■ **Exercise description**: Among the records that follow, set down only the lines from the one containing "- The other" to the one containing "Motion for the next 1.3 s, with", both included, exactly.
------ Input
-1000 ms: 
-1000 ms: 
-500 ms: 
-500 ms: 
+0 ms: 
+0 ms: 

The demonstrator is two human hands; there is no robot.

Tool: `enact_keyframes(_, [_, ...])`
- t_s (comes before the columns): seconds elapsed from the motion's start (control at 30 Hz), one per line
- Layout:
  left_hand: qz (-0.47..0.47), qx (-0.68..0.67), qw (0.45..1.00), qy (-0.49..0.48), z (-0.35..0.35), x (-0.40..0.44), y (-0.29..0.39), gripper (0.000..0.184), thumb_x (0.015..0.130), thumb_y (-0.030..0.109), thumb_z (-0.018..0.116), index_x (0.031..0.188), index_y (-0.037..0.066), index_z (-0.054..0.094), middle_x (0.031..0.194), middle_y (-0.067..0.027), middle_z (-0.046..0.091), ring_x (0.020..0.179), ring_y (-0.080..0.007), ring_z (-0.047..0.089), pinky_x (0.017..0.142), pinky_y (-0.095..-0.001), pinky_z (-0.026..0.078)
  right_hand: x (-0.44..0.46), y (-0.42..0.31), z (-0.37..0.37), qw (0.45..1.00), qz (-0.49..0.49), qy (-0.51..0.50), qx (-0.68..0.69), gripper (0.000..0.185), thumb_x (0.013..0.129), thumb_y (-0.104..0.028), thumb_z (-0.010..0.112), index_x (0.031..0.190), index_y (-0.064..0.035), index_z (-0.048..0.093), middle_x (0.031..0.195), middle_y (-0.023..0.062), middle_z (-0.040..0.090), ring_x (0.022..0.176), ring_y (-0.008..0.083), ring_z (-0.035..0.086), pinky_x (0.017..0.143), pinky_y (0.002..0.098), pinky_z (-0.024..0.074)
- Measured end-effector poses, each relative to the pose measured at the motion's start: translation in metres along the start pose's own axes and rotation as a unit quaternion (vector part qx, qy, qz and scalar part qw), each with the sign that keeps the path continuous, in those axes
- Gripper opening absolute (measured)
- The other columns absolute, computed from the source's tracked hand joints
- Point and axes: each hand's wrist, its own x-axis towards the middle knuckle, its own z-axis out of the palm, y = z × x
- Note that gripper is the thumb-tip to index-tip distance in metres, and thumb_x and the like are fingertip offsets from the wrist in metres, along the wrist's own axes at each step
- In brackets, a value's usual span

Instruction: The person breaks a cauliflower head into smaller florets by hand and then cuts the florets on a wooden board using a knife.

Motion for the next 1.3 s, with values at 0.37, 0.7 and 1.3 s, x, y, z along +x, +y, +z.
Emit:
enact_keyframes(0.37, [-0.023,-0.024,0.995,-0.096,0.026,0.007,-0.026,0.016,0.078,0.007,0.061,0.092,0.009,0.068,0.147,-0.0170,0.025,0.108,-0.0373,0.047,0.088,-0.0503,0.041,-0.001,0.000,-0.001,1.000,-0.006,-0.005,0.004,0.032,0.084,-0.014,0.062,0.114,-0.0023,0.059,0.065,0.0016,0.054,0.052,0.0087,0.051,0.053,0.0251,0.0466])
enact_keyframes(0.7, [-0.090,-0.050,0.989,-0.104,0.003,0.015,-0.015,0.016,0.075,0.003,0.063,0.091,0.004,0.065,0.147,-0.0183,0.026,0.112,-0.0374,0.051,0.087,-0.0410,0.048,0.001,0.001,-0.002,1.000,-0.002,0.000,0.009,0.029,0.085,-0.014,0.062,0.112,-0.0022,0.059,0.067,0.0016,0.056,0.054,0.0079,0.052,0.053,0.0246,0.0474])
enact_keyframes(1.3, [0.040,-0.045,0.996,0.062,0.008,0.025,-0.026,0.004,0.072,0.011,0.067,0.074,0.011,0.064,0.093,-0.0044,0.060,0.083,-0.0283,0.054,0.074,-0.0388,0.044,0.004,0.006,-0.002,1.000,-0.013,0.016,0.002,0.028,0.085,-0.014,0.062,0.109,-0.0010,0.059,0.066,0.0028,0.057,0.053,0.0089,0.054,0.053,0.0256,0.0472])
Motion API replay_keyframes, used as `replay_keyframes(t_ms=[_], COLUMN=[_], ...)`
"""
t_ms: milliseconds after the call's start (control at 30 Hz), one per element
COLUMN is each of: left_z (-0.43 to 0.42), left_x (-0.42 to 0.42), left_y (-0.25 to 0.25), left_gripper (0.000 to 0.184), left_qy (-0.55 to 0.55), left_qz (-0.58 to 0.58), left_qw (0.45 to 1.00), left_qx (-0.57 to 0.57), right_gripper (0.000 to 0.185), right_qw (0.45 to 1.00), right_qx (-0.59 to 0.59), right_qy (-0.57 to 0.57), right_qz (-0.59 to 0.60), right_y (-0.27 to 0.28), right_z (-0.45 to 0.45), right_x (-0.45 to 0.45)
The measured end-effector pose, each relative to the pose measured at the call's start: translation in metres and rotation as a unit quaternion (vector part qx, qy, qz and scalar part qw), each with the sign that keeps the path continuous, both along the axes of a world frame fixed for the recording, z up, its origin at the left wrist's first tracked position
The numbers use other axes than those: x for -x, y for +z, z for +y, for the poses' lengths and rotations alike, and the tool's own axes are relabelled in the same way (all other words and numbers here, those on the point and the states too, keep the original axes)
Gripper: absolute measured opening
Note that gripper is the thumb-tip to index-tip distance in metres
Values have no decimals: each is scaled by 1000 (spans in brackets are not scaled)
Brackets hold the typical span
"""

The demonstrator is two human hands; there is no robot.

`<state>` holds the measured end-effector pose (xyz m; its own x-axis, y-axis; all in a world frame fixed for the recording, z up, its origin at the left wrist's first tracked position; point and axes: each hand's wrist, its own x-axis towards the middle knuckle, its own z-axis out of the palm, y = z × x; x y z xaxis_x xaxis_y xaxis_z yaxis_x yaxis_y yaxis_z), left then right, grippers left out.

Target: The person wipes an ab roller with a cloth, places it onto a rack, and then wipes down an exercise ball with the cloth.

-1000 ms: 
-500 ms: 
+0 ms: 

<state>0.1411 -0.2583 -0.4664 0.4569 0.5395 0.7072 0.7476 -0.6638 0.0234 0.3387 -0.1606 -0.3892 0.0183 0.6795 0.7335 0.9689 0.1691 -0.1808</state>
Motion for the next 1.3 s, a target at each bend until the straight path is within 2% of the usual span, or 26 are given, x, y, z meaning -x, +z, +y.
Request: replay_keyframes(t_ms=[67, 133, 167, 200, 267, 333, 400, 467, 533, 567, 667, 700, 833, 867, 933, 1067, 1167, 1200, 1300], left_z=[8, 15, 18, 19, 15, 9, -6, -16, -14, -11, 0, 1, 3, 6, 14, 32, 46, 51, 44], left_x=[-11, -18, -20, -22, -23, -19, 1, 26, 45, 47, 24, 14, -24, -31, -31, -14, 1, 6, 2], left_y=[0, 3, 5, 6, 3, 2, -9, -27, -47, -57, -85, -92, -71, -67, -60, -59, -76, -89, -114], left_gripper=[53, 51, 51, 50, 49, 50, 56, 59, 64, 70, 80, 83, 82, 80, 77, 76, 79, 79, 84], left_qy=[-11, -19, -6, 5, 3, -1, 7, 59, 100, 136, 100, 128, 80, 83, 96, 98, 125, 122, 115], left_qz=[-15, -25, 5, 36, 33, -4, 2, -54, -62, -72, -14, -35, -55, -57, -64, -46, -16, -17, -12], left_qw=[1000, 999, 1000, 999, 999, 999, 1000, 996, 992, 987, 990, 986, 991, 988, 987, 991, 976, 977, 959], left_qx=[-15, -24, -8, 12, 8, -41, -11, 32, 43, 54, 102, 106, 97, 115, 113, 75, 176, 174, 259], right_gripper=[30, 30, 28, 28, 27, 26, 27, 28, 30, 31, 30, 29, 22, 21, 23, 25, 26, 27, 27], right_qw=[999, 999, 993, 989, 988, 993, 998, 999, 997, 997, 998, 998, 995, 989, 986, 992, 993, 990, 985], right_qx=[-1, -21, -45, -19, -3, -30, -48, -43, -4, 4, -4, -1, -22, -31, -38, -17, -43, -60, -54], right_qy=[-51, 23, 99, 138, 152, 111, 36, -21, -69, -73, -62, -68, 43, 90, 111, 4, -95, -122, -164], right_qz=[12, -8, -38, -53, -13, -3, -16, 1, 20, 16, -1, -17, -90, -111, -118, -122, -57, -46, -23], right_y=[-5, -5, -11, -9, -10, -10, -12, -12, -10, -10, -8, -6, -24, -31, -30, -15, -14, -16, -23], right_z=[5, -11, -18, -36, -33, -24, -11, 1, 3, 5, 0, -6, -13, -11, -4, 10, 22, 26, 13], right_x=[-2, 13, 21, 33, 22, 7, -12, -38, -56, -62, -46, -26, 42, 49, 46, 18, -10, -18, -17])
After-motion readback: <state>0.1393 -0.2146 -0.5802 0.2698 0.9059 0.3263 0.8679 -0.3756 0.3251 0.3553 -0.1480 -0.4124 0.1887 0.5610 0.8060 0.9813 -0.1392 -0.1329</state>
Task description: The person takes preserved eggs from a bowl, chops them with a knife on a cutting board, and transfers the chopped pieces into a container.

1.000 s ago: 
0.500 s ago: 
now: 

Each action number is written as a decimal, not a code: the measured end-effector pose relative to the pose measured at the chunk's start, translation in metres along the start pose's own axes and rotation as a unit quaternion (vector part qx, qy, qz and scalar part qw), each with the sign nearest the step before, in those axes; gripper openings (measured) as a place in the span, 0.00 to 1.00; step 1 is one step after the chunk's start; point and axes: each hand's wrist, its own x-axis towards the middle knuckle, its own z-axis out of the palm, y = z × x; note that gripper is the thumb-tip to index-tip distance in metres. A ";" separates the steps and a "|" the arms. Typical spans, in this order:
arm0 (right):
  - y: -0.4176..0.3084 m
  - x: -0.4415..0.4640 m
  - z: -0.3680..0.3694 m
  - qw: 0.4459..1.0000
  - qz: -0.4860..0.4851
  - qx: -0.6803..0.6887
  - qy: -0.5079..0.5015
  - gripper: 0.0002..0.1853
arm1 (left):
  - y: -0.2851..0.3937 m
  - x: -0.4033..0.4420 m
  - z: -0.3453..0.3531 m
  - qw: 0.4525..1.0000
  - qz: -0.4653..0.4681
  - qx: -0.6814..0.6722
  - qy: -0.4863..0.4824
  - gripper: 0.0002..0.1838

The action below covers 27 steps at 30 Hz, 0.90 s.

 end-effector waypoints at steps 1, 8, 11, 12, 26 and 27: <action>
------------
■ **Exercise result**:
- The other columns absolute, computed from the source's tracked hand joints
- Point and axes: each hand's wrist, its own x-axis towards the middle knuckle, its own z-axis out of the palm, y = z × x
- Note that gripper is the thumb-tip to index-tip distance in metres, and thumb_x and the like are fingertip offsets from the wrist in metres, along the wrist's own axes at each step
- In brackets, a value's usual span

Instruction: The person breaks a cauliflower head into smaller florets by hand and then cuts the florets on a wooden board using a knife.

Motion for the next 1.3 s, with values at 0.37, 0.7 and 1.3 s, x, y, z along +x, +y, +z.

No additional work remains on the exercise.